世界3大国際映画祭と呼ばれるヴェネチア国際映画祭、カンヌ国際映画祭とベルリン国際映画祭は世界の映画界で大きな影響力を持っています。近年、この3大映画祭で中国映画はどんな存在感を見せているのでしょうか。
2011年のヴェネチア国際映画祭では、中国人監督・蔡尚君(ツァイ・シャンジュン)が『人山人海(People Mountain People Sea)』という作品で最優秀監督賞に当たる銀獅子賞を獲得したほか、香港のベテラン女優・葉徳嫻(デニー•イップ)が『桃さんのしあわせ(原題:桃姐)』で最優秀女優賞に輝きました。しかし、それ以降は中国映画はこの3大映画祭とはほぼ「絶縁状態」にあると言われ、12年と13年はいずれも注目される動きがありませんでした。
中国映画の大物監督が14年に新作を引っさげて復帰すると相次いで宣言したことから、新作への期待はもちろん、3大映画祭での賞レースにも関心が集まっています。中国映画は果たして国際的な「カムバック」を果たせるでしょうか?

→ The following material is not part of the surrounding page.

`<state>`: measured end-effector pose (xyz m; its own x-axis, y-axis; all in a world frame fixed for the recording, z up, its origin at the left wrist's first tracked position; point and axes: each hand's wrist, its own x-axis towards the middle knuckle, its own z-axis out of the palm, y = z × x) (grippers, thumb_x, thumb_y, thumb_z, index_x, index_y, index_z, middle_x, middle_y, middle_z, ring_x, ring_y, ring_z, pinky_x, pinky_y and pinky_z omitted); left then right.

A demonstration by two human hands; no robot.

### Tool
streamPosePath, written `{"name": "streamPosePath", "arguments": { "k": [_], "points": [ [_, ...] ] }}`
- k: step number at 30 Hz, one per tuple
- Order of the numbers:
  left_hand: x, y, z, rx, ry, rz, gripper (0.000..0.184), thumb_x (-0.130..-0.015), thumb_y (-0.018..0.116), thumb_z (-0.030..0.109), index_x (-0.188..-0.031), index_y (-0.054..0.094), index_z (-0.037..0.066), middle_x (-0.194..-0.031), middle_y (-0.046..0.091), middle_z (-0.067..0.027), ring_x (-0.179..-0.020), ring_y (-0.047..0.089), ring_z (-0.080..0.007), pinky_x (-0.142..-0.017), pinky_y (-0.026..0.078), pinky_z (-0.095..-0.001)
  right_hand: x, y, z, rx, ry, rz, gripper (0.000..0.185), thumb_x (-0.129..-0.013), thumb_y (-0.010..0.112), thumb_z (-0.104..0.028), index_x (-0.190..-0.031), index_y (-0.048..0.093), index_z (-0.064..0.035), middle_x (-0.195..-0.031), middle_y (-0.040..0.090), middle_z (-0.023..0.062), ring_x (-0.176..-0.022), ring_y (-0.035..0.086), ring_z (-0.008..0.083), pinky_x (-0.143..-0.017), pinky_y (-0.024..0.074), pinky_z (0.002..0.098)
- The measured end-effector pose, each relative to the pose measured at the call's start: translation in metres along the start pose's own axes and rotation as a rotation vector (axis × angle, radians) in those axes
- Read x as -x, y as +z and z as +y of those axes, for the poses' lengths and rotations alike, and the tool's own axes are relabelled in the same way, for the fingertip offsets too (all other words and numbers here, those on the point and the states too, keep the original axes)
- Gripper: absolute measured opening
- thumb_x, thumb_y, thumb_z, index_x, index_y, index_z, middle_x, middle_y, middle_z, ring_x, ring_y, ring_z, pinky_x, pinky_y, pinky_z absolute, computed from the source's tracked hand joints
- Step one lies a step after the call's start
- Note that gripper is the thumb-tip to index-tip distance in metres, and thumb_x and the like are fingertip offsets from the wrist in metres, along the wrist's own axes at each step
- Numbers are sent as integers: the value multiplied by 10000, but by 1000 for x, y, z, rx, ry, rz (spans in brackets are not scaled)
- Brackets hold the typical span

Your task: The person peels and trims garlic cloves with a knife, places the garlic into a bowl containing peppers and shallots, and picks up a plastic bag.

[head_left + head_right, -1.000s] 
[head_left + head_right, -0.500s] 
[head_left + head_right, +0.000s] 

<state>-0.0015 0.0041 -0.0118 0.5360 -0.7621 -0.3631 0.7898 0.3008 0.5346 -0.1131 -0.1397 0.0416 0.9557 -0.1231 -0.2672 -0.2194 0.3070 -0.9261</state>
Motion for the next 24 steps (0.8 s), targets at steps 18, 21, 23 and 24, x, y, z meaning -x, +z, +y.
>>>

張芸謀(チャン・イーモウ)監督の新作『帰来(仮:リターン)』
まずは『金陵十三釵(The Flowers of War)』以来2年ぶりの新作を送り出す巨匠の張芸謀(チャン・イーモウ)監督。新作は『金陵十三釵(The Flowers of War)』の原作者・厳歌苓(ゲリン・ヤン)の小説の映像化で『帰来(仮:リターン)』というタイトルです。昨年末にすでに北京でクランクインし、出演者のラインナップも公開しました。主演に抜擢されたのは、中国のトップ女優・鞏俐(コン・リー)と実力派俳優の陳道明(チェン・ダオミン)です。数々の名作を生み出した名コンビ張芸謀(チャン・イーモウ)&鞏俐(コン・リー)が『王妃の紋章(原題:満城尽帯黄金甲)』以来7年ぶりに再びタッグを組むことで話題を呼んでいます。鞏俐(コン・リー)は1987年の『紅いコーリャン』をはじめ、『紅夢』『秋菊(しゅうぎく)の物語』といった多くのチャン・イーモウ作品に出演してきましたが、息の合った二人が今度はどのような作品を届けてくれるか楽しみです。

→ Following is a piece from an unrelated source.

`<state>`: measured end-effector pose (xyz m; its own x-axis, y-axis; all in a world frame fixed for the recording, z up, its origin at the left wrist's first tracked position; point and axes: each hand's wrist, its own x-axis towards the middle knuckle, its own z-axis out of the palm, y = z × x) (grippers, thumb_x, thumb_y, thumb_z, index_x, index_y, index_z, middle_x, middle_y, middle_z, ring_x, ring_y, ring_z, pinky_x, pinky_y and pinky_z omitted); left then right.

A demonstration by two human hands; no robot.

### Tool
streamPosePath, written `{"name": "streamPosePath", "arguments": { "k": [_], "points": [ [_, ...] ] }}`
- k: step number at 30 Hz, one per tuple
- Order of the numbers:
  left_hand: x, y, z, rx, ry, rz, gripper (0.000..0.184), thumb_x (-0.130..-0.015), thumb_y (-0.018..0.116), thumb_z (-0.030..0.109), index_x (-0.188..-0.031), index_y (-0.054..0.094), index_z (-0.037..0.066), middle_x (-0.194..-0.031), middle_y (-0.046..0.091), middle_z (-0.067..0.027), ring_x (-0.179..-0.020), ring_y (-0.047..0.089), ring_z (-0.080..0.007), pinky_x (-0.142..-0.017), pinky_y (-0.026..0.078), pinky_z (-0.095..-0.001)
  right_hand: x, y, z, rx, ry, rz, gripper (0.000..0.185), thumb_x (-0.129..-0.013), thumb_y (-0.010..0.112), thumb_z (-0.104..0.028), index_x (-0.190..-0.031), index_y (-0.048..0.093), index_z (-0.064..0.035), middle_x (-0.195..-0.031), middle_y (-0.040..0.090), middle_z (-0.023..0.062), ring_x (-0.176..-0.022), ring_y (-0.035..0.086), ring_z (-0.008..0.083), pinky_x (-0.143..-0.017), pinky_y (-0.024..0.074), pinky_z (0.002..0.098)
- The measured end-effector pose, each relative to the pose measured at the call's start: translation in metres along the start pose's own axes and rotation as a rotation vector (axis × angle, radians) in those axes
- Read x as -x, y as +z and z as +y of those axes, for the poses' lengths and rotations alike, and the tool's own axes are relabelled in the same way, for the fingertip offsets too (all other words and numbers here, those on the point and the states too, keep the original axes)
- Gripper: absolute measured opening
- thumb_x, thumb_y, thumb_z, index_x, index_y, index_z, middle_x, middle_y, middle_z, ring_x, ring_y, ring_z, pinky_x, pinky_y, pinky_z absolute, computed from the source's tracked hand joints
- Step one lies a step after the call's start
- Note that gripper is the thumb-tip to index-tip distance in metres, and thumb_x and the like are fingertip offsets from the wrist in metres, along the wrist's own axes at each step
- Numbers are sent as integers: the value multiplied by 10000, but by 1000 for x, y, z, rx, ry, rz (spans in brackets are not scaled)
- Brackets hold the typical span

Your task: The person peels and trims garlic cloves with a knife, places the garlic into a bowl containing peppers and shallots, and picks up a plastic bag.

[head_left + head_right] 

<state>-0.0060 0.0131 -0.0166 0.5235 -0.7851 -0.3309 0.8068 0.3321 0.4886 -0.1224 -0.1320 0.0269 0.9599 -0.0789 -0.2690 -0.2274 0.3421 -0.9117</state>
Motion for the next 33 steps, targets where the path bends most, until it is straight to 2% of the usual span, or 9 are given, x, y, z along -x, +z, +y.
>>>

これまでの統計では、ベルリン国際映画祭コンペティションにノミネートされた中国語映画は計47作、カンヌでは39作、ヴェネチアでは39作となっています。特に巨匠のノミネートが多いことから、今年チャン監督のノミネートが一番期待されています。外国メディアではすでに優勝候補とまで囁かれています。
ほかにも台湾の巨匠・侯孝賢(ホウ・シャオシェン)監督の新作『聶隠娘』、国際映画祭の常連・婁燁(ロウ・イエ)監督の新作『推拿』、そして陳凱歌(チェン・カイコー)監督の新作『道士下山』にも大きく期待がかかっています。
一方、国際的に注目を集める中国女優陣からも目が離せません。
鞏俐(コン・リー) 湯唯(タン・ウェイ))
至難の作品賞受賞を尻目に、中国の女優たちは好成績を収めています。3大映画祭ではこれまで女優としての最高峰に上り詰めたのが4人。それは2004年アサヤス監督の『クリーン』で主演を務め第57回カンヌ国際映画祭で女優賞を獲得した香港の張曼玉(マギー・チャン)、95年の『女人、四十。』でベルリン国際映画祭で女優賞を獲得した蕭芳芳(ジョセフィン・シャオ)、1992年には、『秋菊の物語(原題:秋菊打官司)』でヴェネツィア国際映画祭最優秀主演女優賞に輝いた鞏俐(コン・リー)と香港の葉徳嫻(デニー•イップ)。ほかに、受賞を逃しつつも『色、戒(ラスト・コーション)』で完璧な演技を披露した湯唯(タン・ウェイ)も国際的に絶賛されています。
今年は、鞏俐(コン・リー)や湯唯(タン・ウェイ)の新作も公開されるので、どんな演技を見せてくれるかも楽しみです。